2. A middleware chain like Express.
loop.use((event, next) => ...). I rejected this because hooks aren't transformers. They observe, and sometimes veto. Middleware semantics imply "you can rewrite the payload and pass it on" — a much bigger contract than what most users actually want.
3. Webhooks (HTTP callouts).
Too much infrastructure. "After every edit, run prettier" should not require standing up an HTTP server.
What won: a hook is a shell command. Reasonix invokes it with a JSON payload on stdin and reads the exit code.
// .reasonix/settings.json
{
"hooks": {
"PostToolUse": [
{ "match": "edit_file", "command": "prettier --write \"$(jq -r .toolArgs.path)\"" }
]
}
}
Language-agnostic. Composable with everything in the user's terminal. Mental model is identical to "what would I run in my shell?"
The 4 events — split into 2 categories
| Event | Fires when | Category |
|---|---|---|
PreToolUse |
The model decided to call a tool, before dispatch | Gating |
PostToolUse |
A tool returned, before the result reaches the model | Observing |
UserPromptSubmit |
The user typed a prompt, before it goes to the model | Gating |
Stop |
The loop finished a turn (assistant returned final text) | Observing |
Two categories, not four. The split drives every other decision in the design:
const BLOCKING_EVENTS: ReadonlySet<HookEvent> = new Set(["PreToolUse", "UserPromptSubmit"]);
const DEFAULT_TIMEOUTS_MS: Record<HookEvent, number> = {
PreToolUse: 5_000,
UserPromptSubmit: 5_000,
PostToolUse: 30_000,
Stop: 30_000,
};
Gating events can refuse to let the loop proceed (exit code 2 = block). They have a tight 5-second timeout because they hold up forward progress.

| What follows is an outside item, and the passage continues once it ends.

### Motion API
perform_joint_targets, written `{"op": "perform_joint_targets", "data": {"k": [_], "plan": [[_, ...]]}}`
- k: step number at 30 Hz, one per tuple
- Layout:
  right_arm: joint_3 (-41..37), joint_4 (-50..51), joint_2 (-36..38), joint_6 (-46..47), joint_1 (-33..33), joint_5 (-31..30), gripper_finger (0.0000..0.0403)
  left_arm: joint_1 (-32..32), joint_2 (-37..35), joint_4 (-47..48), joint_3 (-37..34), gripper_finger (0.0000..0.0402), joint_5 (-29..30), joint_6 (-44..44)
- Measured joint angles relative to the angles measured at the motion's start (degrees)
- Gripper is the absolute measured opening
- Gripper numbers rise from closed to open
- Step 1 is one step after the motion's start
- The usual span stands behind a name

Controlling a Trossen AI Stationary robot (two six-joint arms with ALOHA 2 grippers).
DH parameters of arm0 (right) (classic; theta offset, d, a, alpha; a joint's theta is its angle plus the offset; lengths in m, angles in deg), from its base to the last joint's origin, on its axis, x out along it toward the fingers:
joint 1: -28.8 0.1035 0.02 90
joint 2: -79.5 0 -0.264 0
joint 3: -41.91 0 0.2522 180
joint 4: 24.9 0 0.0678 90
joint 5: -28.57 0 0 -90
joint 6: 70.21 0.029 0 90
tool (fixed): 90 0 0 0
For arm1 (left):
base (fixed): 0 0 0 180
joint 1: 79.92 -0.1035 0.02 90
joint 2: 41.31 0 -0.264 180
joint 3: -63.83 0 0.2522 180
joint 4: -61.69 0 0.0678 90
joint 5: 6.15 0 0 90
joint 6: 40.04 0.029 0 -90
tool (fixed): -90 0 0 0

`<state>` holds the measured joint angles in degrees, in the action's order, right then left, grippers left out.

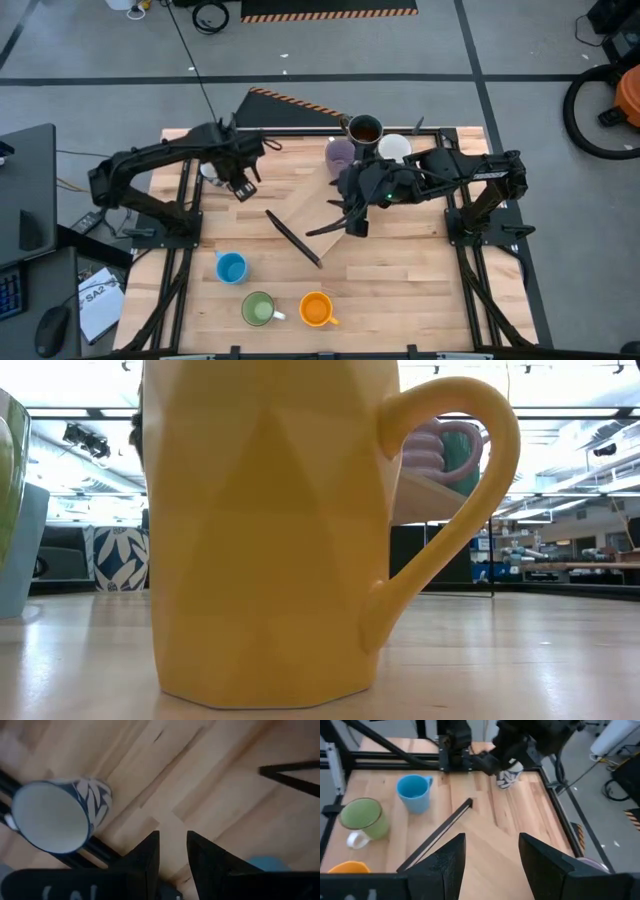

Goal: Place coffee mugs
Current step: Put the white blue patterned mug on the shelf

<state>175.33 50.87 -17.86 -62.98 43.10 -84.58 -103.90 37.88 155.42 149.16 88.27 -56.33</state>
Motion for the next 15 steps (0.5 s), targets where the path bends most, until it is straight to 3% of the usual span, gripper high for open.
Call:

Observing events fire after the action is already done, so blocking is meaningless — exit 2 from a PostToolUse hook just becomes a warning. They get 30 seconds because nobody is waiting on them.

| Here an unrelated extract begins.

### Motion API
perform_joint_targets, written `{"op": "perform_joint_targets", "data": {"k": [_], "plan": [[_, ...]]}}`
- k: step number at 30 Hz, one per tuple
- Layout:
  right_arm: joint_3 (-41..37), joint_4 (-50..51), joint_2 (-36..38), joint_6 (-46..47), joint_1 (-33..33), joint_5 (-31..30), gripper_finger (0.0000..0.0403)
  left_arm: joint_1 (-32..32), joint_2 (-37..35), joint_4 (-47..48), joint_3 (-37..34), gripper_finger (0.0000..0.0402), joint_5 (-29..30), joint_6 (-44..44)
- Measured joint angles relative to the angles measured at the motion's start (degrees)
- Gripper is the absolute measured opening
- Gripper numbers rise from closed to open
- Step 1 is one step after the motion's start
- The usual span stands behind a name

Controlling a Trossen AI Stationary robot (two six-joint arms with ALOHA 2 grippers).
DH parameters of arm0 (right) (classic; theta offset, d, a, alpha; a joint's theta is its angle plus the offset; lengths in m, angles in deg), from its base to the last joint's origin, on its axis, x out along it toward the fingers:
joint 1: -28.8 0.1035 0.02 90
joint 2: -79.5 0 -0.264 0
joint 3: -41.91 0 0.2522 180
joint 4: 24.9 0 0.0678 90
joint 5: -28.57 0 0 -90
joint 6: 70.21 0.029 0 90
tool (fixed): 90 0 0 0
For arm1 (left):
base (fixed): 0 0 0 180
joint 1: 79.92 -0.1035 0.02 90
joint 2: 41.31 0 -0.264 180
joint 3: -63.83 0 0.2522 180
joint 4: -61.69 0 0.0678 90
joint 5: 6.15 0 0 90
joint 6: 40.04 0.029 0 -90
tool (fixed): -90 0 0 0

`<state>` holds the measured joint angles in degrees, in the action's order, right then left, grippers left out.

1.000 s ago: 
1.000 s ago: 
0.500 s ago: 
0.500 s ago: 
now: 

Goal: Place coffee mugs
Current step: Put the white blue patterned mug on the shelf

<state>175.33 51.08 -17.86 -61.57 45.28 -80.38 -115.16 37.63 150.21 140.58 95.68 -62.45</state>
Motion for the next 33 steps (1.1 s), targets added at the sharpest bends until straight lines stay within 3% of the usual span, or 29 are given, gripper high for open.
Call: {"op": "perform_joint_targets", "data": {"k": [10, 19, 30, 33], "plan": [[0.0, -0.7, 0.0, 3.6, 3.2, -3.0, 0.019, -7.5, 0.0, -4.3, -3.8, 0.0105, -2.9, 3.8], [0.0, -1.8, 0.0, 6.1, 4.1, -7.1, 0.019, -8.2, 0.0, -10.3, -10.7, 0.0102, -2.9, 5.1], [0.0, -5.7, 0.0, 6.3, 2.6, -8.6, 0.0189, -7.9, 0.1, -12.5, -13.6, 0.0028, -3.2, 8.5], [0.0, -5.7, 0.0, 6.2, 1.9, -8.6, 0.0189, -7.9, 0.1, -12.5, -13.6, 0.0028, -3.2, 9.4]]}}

This asymmetry is hardcoded in the decision matrix:
export function decideOutcome(event: HookEvent, raw: HookSpawnResult) {
if (raw.spawnError) return "error";
if (raw.timedOut) return BLOCKING_EVENTS.has(event) ? "block" : "warn";
if (raw.exitCode === 0) return "pass";
if (raw.exitCode === 2 && BLOCKING_EVENTS.has(event)) return "block";
return "warn";
}
Events I cut
-
SessionStart / SessionEnd — solved by the user's shell. If you want to run something before
reasonix chat, you writepre-reasonix && reasonix chat. I'm not the right system to schedule that. - PreCompact — Reasonix doesn't do automatic context compaction (the cache-first design works against compaction). No event to hook.

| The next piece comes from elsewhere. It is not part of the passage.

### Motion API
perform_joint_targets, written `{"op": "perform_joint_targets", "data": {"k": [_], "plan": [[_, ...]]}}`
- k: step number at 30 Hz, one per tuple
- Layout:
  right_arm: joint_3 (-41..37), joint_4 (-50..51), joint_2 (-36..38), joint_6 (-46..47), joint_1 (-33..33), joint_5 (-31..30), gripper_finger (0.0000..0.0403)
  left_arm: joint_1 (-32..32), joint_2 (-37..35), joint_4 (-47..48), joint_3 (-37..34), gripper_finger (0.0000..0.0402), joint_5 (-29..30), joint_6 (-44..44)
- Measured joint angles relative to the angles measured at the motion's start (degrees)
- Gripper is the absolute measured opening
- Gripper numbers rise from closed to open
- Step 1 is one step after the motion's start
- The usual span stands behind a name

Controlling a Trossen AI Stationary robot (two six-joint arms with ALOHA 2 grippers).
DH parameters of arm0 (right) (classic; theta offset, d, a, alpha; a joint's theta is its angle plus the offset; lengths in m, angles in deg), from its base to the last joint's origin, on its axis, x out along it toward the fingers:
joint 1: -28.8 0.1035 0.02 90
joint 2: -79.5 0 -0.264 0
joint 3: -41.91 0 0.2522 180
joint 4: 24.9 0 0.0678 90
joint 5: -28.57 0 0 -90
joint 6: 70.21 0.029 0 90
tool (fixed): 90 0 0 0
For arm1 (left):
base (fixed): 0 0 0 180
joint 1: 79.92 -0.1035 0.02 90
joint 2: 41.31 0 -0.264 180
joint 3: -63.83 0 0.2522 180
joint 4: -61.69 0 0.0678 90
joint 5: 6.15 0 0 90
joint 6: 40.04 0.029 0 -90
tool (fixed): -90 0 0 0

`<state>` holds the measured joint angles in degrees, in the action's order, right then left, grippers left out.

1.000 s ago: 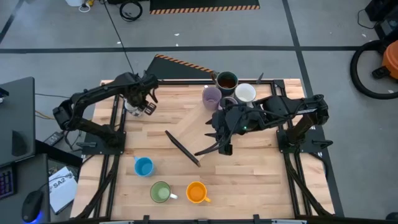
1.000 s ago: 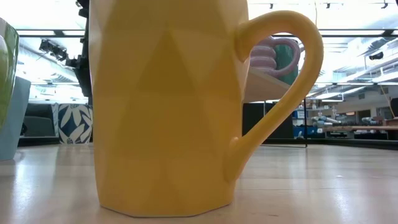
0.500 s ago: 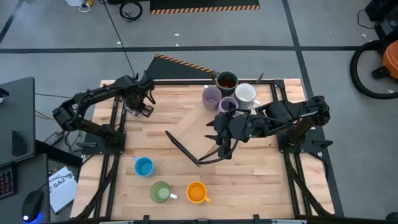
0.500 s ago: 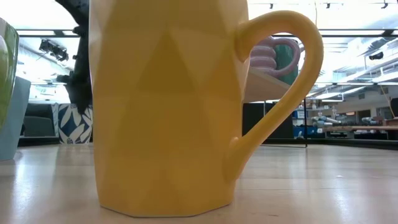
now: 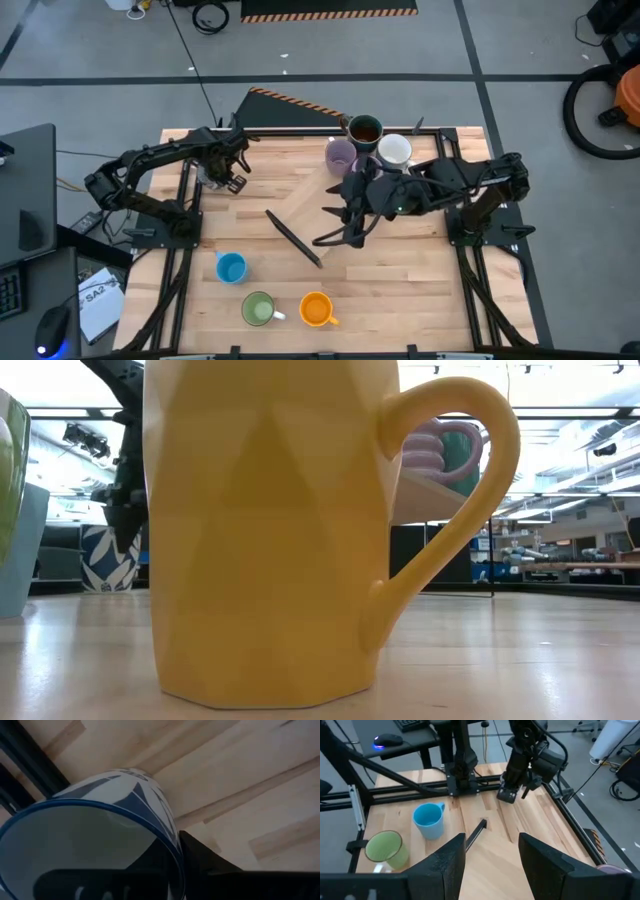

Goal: Place coffee mugs
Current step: Put the white blue patterned mug on the shelf

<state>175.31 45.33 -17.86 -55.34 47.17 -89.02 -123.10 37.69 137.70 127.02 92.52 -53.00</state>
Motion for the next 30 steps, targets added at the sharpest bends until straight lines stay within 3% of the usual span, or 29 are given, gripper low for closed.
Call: {"op": "perform_joint_targets", "data": {"k": [4, 10, 23, 30], "plan": [[0.0, 0.2, 0.0, 0.0, -1.0, 0.1, 0.0189, 0.0, 0.0, 0.4, 0.0, 0.0028, -0.9, 0.5], [0.0, 3.5, 0.0, 0.0, -3.2, 3.7, 0.0189, 1.1, 0.0, 2.2, 3.0, 0.0028, -7.1, -0.6], [0.0, 13.6, 0.2, -1.6, -6.9, 9.0, 0.0189, 12.2, 0.7, 10.2, 27.6, 0.0028, -7.1, -1.4], [0.0, 14.6, 1.3, -3.3, -7.3, 9.7, 0.0189, 20.3, 7.5, 13.7, 40.3, 0.0028, -7.6, -4.2]]}}
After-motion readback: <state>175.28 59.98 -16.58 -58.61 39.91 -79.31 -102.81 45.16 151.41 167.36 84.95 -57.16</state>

- Per-token streaming — would have been a hook firing for every token of model output. Use cases (PII redaction, profanity filter) exist, but the per-call cost would be brutal and post-processing the final text is more sensible.
- OnError — error handling lives at the loop level; a hook can't meaningfully recover from "the model returned malformed JSON." A subprocess can't fix what only the loop sees.
The protocol — JSON in, exit code out
Every hook gets a single-line JSON envelope on stdin:
{
"event": "PreToolUse",
"cwd": "/Users/me/my-project",
"toolName": "edit_file",
"toolArgs": { "path": "src/foo.ts", "content": "..." }
}
Fields differ by event. PostToolUse adds toolResult. UserPromptSubmit has prompt. Stop has lastAssistantText and turn. The shape is documented in hooks.ts.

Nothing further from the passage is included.